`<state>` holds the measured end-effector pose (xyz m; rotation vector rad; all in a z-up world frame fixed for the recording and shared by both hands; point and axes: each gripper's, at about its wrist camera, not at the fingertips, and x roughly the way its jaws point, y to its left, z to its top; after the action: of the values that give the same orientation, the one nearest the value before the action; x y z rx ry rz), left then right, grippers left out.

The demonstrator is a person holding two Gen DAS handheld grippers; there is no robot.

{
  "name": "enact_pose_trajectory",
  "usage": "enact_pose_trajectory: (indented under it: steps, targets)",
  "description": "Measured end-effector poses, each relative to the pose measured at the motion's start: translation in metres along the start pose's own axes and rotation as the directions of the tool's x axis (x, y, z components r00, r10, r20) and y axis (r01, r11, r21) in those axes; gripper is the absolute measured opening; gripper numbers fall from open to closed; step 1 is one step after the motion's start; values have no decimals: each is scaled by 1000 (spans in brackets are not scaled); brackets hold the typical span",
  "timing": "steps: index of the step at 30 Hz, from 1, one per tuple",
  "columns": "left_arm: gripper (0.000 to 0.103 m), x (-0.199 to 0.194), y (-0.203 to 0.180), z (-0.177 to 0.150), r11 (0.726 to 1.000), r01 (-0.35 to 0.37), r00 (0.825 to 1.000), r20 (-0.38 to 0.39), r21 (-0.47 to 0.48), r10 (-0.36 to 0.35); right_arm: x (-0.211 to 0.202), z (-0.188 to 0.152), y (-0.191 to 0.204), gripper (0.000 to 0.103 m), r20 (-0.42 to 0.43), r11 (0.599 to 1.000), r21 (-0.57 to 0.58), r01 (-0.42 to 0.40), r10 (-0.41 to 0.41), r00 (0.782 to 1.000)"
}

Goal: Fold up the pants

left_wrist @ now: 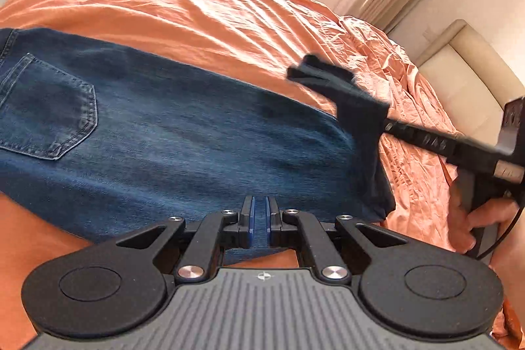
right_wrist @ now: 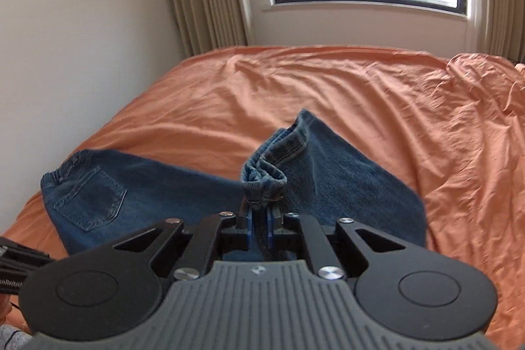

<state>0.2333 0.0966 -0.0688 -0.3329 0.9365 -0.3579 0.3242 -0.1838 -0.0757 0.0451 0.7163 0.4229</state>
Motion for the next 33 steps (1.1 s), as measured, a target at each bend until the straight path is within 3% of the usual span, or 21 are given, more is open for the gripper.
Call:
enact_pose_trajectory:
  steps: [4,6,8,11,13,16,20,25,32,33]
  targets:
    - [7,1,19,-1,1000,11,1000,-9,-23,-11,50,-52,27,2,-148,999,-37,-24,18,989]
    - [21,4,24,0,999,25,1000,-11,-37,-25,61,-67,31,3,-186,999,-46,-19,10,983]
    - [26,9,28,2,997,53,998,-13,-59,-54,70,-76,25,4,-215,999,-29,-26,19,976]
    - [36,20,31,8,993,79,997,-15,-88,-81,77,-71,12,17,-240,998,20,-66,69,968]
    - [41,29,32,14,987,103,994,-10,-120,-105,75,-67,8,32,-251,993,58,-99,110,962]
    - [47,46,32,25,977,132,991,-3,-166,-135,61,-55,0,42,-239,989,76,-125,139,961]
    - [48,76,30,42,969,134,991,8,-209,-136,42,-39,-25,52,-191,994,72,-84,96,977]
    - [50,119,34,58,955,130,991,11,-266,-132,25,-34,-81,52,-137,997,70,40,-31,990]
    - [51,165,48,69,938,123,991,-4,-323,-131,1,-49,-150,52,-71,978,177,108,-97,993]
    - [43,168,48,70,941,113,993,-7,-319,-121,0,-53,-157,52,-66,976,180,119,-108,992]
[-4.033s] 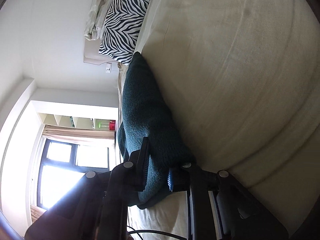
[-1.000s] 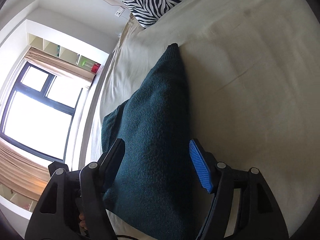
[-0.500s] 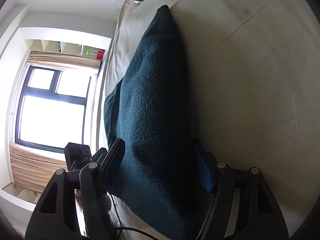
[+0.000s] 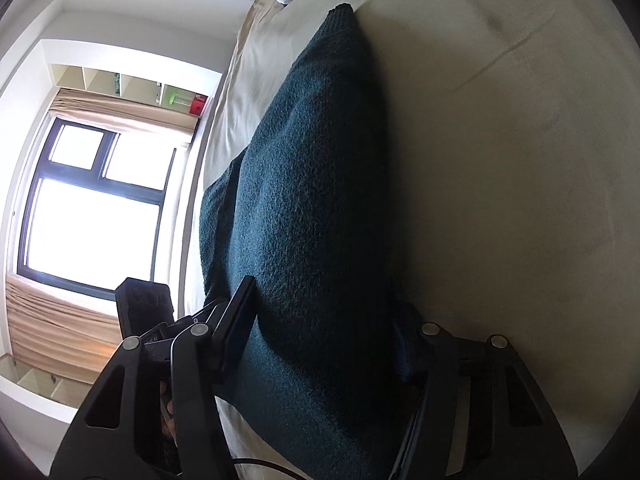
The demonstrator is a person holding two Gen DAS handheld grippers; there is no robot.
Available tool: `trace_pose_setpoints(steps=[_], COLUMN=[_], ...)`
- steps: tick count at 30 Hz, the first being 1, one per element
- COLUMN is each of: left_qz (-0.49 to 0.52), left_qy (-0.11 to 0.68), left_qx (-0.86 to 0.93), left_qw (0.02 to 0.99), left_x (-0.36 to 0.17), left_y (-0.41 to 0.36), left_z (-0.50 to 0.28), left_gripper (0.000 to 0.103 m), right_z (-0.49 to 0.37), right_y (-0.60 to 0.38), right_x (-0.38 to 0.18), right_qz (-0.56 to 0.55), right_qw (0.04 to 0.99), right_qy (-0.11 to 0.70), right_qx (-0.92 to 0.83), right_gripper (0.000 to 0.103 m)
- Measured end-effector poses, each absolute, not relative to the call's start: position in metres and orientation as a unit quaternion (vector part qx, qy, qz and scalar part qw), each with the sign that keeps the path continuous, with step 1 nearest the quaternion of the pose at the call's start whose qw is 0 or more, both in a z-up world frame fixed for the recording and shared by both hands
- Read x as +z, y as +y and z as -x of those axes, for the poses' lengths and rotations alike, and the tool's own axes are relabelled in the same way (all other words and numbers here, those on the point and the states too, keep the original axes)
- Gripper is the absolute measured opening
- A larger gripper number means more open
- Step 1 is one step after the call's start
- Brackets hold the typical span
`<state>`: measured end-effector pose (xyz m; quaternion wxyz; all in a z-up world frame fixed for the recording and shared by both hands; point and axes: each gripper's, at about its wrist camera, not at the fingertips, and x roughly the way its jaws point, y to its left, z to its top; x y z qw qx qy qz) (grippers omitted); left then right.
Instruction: Fold small clothes
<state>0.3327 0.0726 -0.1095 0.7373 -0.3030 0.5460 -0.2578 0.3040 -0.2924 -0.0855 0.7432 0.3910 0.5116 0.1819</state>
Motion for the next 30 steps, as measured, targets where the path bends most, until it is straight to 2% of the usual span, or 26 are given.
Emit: trace_pose_setpoints(steps=[6,11,20,25,28,30], left_qz=[0.308,0.292,0.248,0.231,0.241,0.247], left_qy=[0.539,0.523,0.518,0.545,0.553,0.542], left_qx=[-0.255,-0.263,-0.299,-0.284,-0.271,-0.273], left_qw=[0.742,0.756,0.762,0.755,0.750,0.756], left_x=[-0.103,-0.082,-0.059,-0.085,-0.104,-0.109], left_y=[0.076,0.073,0.054,0.046,0.048,0.051], left_z=[-0.329,-0.318,-0.264,-0.236,-0.230,-0.227], left_gripper=[0.030,0.029,0.028,0.029,0.034,0.036], right_z=[-0.296,-0.278,-0.190,-0.151,-0.143,-0.139], right_y=[-0.289,-0.285,-0.301,-0.311,-0.319,-0.317], right_x=[-0.073,-0.051,-0.026,-0.060,-0.087,-0.083], right_qz=[-0.347,-0.334,-0.351,-0.387,-0.436,-0.428], right_qw=[0.770,0.788,0.788,0.767,0.749,0.760], right_qy=[0.511,0.491,0.481,0.495,0.479,0.470], right_qx=[0.164,0.162,0.160,0.134,0.136,0.138], right_gripper=[0.040,0.037,0.036,0.037,0.042,0.045])
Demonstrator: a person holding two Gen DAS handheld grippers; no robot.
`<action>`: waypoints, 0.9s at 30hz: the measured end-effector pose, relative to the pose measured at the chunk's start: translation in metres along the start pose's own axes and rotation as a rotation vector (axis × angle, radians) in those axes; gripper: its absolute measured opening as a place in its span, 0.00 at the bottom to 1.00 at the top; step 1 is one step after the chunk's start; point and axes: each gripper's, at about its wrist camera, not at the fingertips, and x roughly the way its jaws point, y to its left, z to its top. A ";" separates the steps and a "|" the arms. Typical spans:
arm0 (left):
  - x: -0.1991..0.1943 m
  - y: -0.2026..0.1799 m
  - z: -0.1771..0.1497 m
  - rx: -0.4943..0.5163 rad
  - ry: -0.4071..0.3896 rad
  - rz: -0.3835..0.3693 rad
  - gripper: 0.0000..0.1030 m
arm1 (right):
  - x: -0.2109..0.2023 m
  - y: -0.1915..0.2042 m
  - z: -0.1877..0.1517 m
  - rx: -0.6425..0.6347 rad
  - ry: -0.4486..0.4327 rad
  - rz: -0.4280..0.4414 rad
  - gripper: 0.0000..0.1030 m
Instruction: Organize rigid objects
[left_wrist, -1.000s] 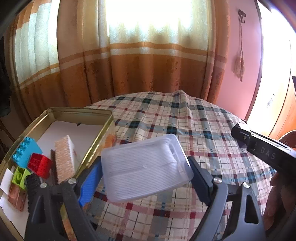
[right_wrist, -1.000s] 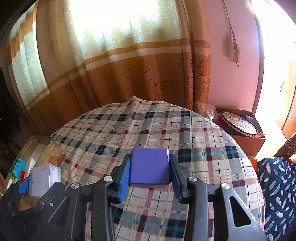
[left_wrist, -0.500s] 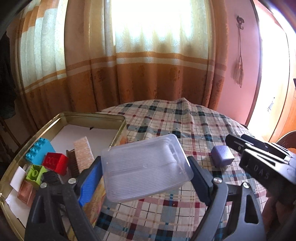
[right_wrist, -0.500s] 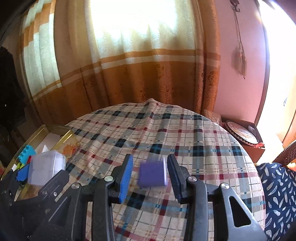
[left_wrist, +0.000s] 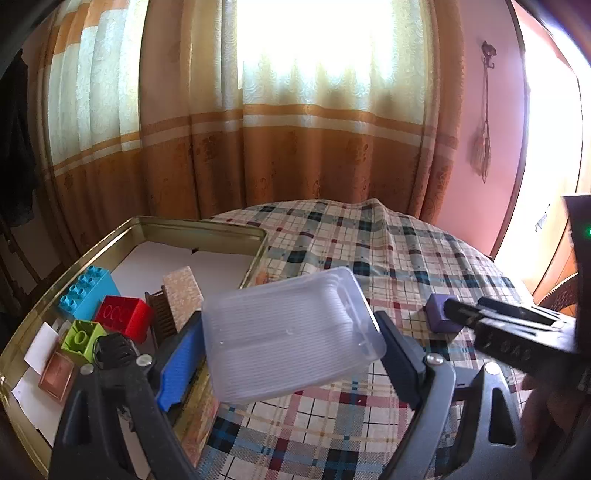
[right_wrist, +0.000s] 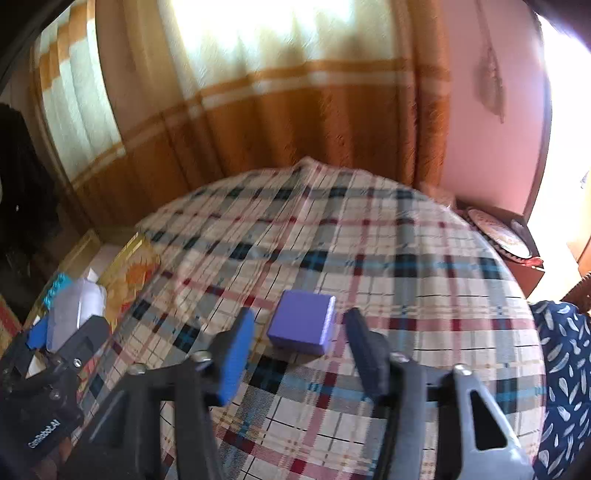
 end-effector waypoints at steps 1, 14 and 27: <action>0.000 0.000 0.000 0.000 0.001 0.000 0.86 | 0.003 0.002 0.000 -0.009 0.014 -0.003 0.58; -0.001 -0.001 0.000 0.009 0.000 -0.010 0.86 | 0.027 0.006 0.007 -0.026 0.047 -0.073 0.42; -0.017 0.009 -0.003 -0.003 -0.033 -0.004 0.86 | -0.014 0.024 -0.006 -0.014 -0.078 0.018 0.42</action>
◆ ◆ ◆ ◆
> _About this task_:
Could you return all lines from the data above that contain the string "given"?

> _Result of this exercise_:
Motion for the next 33 steps (1.1 s), as measured, a target at each bend until the straight path is within 3% of the usual span, or 21 are given, more is open for the gripper.
Motion for the next 30 steps, as measured, targets where the path bends most, until it is straight to 2% of the usual span, or 26 are given.

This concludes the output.